From the line containing "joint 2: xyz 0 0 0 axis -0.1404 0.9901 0" down to the line containing "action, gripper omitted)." in the records below, reproduce every line exactly, ends included, and omit all others.

***** Data records

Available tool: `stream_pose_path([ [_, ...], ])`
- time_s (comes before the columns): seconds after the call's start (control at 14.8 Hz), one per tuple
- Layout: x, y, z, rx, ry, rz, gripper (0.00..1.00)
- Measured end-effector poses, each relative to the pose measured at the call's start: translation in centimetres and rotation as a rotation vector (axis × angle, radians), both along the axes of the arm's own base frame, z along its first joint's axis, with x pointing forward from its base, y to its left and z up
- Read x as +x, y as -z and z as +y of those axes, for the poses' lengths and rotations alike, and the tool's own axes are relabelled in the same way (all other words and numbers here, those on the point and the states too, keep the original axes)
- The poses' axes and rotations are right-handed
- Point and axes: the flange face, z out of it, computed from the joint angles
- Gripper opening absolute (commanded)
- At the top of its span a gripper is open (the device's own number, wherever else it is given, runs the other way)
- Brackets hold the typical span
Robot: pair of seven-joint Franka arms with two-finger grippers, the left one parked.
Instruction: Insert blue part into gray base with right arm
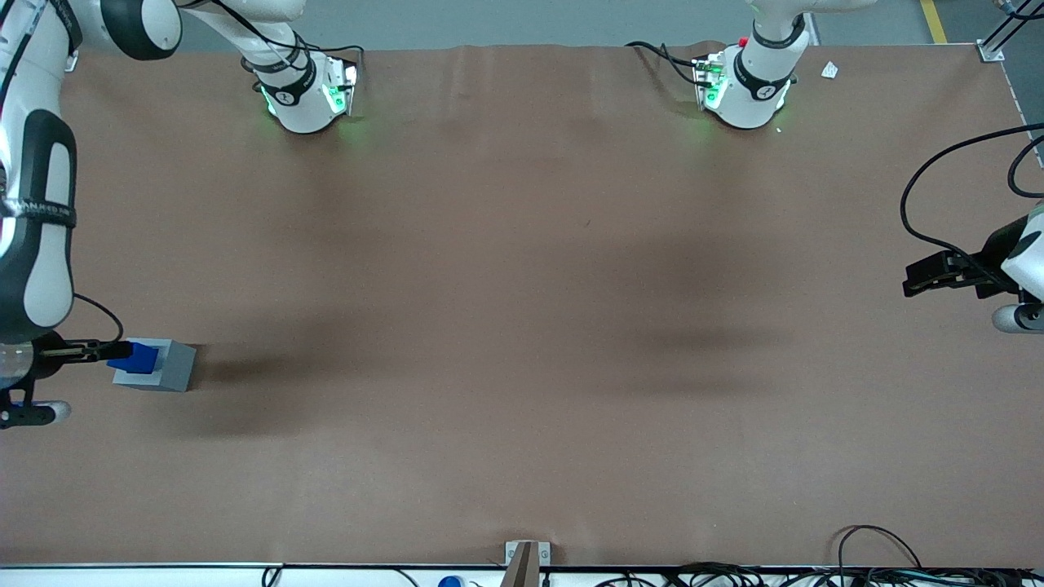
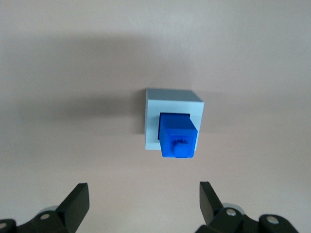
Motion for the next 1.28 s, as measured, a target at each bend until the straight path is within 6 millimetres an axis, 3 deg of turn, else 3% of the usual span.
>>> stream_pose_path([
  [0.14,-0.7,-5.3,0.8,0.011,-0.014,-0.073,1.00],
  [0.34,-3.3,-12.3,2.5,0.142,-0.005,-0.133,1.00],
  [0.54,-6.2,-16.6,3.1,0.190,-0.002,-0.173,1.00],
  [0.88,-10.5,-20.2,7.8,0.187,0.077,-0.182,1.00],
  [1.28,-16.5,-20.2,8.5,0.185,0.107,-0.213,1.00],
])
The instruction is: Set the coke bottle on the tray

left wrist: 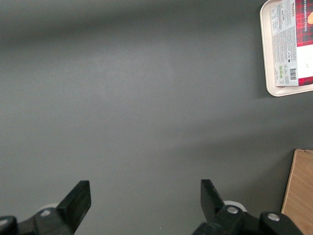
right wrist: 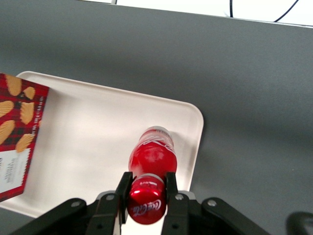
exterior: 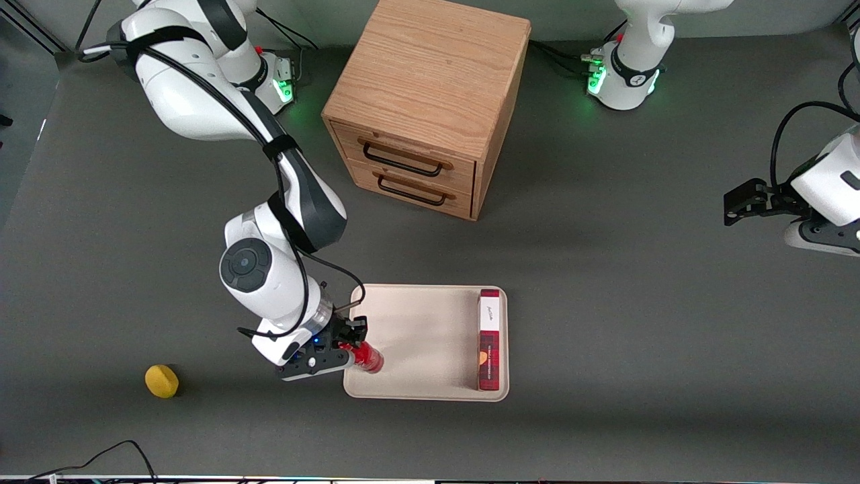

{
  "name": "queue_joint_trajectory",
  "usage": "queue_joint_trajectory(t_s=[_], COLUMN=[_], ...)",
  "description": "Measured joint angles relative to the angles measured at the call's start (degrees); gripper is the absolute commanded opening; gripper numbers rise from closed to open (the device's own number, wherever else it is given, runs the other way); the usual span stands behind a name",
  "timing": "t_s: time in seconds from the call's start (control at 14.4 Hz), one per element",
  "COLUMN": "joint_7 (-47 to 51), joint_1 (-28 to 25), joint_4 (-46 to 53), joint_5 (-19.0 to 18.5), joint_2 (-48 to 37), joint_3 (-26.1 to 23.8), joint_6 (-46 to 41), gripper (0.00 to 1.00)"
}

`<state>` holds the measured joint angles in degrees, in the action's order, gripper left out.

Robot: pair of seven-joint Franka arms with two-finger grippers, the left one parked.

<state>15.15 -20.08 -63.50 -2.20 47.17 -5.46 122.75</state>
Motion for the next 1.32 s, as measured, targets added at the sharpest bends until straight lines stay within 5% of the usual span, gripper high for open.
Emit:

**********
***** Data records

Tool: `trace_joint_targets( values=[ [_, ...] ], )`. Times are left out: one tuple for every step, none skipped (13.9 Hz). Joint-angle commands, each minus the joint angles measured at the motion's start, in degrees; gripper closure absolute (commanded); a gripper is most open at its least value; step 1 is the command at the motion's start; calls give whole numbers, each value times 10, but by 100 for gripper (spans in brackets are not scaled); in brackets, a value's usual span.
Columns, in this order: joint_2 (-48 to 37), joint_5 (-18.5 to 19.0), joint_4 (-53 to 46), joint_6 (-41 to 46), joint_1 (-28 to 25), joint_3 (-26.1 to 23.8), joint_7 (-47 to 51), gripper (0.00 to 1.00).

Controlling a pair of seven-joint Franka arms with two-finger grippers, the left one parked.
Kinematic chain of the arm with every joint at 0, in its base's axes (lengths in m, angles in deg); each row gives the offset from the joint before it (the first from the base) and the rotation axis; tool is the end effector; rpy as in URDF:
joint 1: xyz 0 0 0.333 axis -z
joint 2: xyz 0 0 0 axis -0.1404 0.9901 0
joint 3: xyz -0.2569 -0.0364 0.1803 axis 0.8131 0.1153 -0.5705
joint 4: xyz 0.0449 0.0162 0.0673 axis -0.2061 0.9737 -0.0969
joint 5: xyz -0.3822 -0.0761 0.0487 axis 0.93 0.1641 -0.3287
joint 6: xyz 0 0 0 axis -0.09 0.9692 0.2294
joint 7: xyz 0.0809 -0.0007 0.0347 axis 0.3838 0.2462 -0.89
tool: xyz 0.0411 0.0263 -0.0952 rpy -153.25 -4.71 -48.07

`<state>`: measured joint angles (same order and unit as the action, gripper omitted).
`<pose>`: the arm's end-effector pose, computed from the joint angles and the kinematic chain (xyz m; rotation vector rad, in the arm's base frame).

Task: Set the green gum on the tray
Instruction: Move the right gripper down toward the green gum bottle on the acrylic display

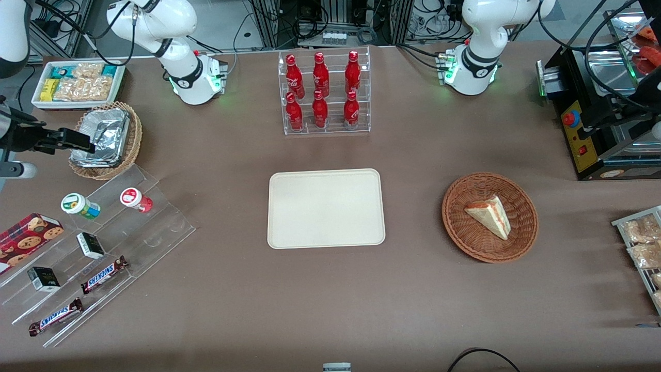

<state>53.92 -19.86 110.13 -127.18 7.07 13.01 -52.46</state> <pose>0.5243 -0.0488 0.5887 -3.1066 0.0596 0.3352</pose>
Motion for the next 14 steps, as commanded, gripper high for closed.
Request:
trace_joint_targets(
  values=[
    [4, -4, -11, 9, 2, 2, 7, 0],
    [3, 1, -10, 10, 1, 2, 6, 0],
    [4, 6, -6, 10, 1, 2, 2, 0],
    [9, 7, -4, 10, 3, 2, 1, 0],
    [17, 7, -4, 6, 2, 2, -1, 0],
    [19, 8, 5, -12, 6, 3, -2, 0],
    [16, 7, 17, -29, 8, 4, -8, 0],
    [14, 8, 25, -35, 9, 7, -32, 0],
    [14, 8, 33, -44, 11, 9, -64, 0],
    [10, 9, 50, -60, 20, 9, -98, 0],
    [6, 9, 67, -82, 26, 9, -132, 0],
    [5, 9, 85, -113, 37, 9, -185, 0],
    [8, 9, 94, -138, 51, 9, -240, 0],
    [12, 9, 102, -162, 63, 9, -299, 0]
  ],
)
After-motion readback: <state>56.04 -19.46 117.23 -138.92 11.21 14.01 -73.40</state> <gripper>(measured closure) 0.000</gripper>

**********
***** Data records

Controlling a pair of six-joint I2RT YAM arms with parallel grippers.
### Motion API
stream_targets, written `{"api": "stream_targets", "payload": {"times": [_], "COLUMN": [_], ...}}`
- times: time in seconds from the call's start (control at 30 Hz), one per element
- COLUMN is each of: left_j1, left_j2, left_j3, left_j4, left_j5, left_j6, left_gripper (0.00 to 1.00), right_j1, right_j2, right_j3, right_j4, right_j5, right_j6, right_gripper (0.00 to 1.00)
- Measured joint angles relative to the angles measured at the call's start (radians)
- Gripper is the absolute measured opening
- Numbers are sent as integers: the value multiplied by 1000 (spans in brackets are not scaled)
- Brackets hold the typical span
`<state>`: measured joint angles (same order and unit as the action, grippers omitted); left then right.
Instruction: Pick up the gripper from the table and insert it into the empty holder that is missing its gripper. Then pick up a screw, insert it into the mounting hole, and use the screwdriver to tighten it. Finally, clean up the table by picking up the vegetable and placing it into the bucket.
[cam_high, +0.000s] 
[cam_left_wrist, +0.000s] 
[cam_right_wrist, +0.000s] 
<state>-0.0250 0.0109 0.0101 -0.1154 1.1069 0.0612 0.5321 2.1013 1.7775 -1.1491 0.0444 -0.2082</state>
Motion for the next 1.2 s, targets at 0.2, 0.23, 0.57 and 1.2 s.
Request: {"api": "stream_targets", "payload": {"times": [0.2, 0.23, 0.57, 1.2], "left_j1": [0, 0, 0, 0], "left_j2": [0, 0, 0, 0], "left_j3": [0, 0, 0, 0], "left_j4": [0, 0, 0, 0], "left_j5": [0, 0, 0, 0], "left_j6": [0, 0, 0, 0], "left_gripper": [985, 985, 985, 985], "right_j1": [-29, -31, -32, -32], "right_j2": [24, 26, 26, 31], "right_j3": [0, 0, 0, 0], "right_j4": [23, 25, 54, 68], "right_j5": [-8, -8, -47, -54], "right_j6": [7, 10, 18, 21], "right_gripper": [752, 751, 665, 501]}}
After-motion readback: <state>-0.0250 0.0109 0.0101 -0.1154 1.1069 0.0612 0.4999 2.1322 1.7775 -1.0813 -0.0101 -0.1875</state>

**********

# [Exercise solution]
joint 2: xyz 0 0 0 axis -0.1404 0.9901 0
joint 3: xyz -0.2569 -0.0364 0.1803 axis 0.8131 0.1153 -0.5705
joint 4: xyz 0.0449 0.0162 0.0673 axis -0.2061 0.9737 -0.0969
joint 5: xyz -0.3822 -0.0761 0.0487 axis 0.93 0.1641 -0.3287
joint 6: xyz 0 0 0 axis -0.09 0.9692 0.2294
joint 7: xyz 0.0809 -0.0007 0.0347 axis 0.3838 0.2462 -0.89
tool: xyz 0.0411 0.0263 -0.0952 rpy -153.25 -4.71 -48.07

`<state>`: measured joint angles (same order and unit as the action, gripper omitted).

What the exercise required is now complete.